Eine weitere ging ein.

Lithos in Gefahr.

Liquidierung von Nikitin nötig.

Unfallverschleierung einleiten. Heute noch.

Bei Nachfragen: Liquidierung jeder betreffenden Person.

Code: Nachtschwarz.

Autorisierung: For The Uniform

»Ihr wollt mich doch verarschen«, wisperte Suna. »Das … das kann nicht sein!«

Sicher steckte Takahashi dahinter, um ihr eine Lektion zu erteilen und ihr indirekt zu drohen. Nein, das ist zu abwegig.

Aber sollten es ernst gemeinte Befehle sein, wurden zwei Menschen mit ihrem Wissen eliminiert. Das machte sie zur Beteiligten.

»Fuck!«, rief sie und starrte das Display an. »Was soll die Scheiße? Ich will nicht mit reingezogen werden!«

Sunas eigenes Smartphone klingelte, der Rufton meldete ihren Kumpel Egon. Sie betätigte die Annahme über die Bluetooth-Verbindung.

»Was?«, blaffte sie. »Ich hab jetzt echt keine Zeit für Schaumkuss…–«

»Jemand hat im Darknet ein Kopfgeld auf Nótt ausgesetzt«, unterbrach er sie. »Gerade eben!«

Suna gab einen Laut von sich, der zwischen Hilflosigkeit und Wahnsinn schwankte. Nótt. Das war ihr Hackerinname. Noch so ein Märchen- und Mythending. »Verarsch mich nicht, Alter. Ich hack dir deinen Spieleaccount tot, wenn –«

»Eine Million Euro. Für deinen Tod. Und wer deine Daten besorgen kann, sämtliche Daten«, fuhr Egon fort, »bekommt noch eine obendrauf.«

»Was heißt für meinen Tod? Kaltstellen und –«

»Nótt steht auf der Abschussliste, Suna! Einer echten, beschissenen Abschussliste! Es ist nicht irgendeine Drohung, um dich einzuschüchtern«, redete Egon aufgeregt weiter. »Was hast du gemacht? Wo bist du reingeraten? Welchem Arschloch bist du auf die Füße getreten? FSB? CIA? MI6? Mossad?«

Suna warf sich zwei weitere Pillen ein, um die Panik zu dämpfen, auch wenn sie damit mehr oder weniger zu einem Faultier werden würde. Was war der Auslöser? Ihre Nachforschungen für die Kadoguchi-Stiftung konnten es keinesfalls sein, dafür war die Liste der Suchbegriffe zu banal, zu harmlos. Es ging weder um Staatsgeheimnisse noch Bankzugänge oder Aktienmanipulationen. Sondern nur um Dreckstüren.

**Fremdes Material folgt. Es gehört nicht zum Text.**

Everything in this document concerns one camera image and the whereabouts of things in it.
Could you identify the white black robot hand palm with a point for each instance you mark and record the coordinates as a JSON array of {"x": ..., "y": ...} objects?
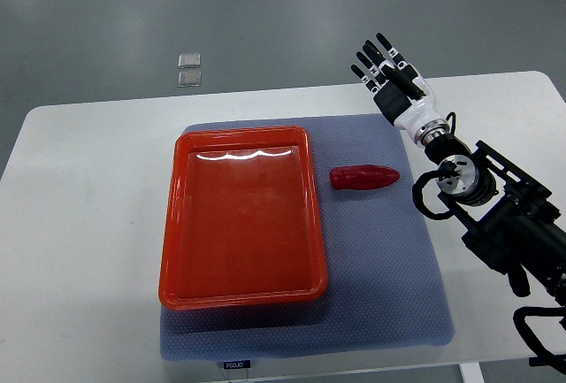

Und elende Particulae – was immer das war. Oder sind das in Wahrheit irgendwelche Regierungscodewörter?

Dann fiel ihr noch eine Möglichkeit ein.

»Mein Ex. Irgendeine Scheiße von meinem Ex«, sprach Suna. Ihre Kehle und der Mund waren trockener als die Sahara. »Er kann diesen Kack angezettelt haben. Wie soll das Geld bezahlt werden?«

»Über Netcoins.« Im Hintergrund klapperte er auf einer Tastatur. »Der Aufruf verbreitet sich extrem schnell. Zwei Leute haben sich bereits gemeldet, die den Job machen wollen. Ex-Söldner. Nótt hat kaum Freunde, ne? Weißte selbst.« Egon senkte die Stimme. »Suna, sobald sie persönliche Daten von dir finden, bist du –«

»Das war so klar!« Aus dem Schatten einer Mülltonne trat ein junger Mann, den Suna bestens kannte. Orangefarbene Jeans zu weißen Shirts trug nur einer in ihrem Umfeld. »Immer noch die alte Hotspot-WLAN-Route. Es ist so leicht, dich zu finden.«

»Scheiße, der auch noch«, flüsterte sie. »Egon?«

»Ja?«

»Finde raus, wer das Kopfgeld aussetzte. Ich ruf dich gleich wieder an.« Suna beendete die Verbindung und erhob sich langsam, blieb dabei mit dem Rücken gegen die Hauswand gelehnt und hielt das Tablet in der Hand.

Ihre Finger flogen über die digitale Tastatur und setzten warnende Mails auf: eine an die Schreinerei von Wilhelm Pastinak, eine an die persönliche Website von Professor Nikitin. Sollten die Männer selbst entscheiden, was zu tun war.

Ohne aufzublicken, fragte Suna: »Was willst du, Stefan?«

Mit einem langen Schritt stand der dunkelblonde junge Mann vor ihr und nahm ihr das Tablet weg, bevor sie die Mails absenden konnte. »Schau mich gefälligst an, dumme Bitch!«

Sie ballte die Hände zu Fäusten und sah ihren einstigen Liebhaber an. Sie hatte ihn bereits nach einem Monat abgeschossen, weil er ihr nachgeschnüffelt und versucht hatte, an ihre Daten zu kommen. An ihre Programme. Er hatte an Nótts Geheimnisse und Wissen herangewollt, über die Gefühle der Frau. Der älteste Trojaner der Welt.

»Gib es mir zurück.« Sie entdeckte Abschürfungen, Prellungen und Blutergüsse in seinem eigentlich ansprechenden Gesicht. »Was ist mit –«

»Das waren Freunde von dir!«, schrie er sie an. »Du feiges Stück! Hetzt mir deine Türken-Assis auf den Hals.«

»Ich? Nein, ich …« Suna grabschte nach dem Pad. »Los, her damit!«

Stefan zog das Gerät weg und verpasste ihr eine Ohrfeige, die Suna zur Seite warf und auf die Knie fallen ließ. »Sie hatten sich maskiert, die Dönerficker. Der eine wurde von den Wichsern Xatar genannt. Wie der Türsteher vom Shishaversum. Dein guter Kollegah.«

Suna sah wütend zu ihm auf. »Ich hatte damit nichts zu tun.« Sie wich seinem ersten Tritt aus. Die Schuhspitze streifte die Wand, Putz bröckelte ab. »Bist du irre? Du –«

Der zweite Tritt traf sie in die Seite. Unwillkürlich krümmte sie sich und hielt sich die brennenden Rippen. Das Atmen tat weh, Tränen schossen ihr in die Augen.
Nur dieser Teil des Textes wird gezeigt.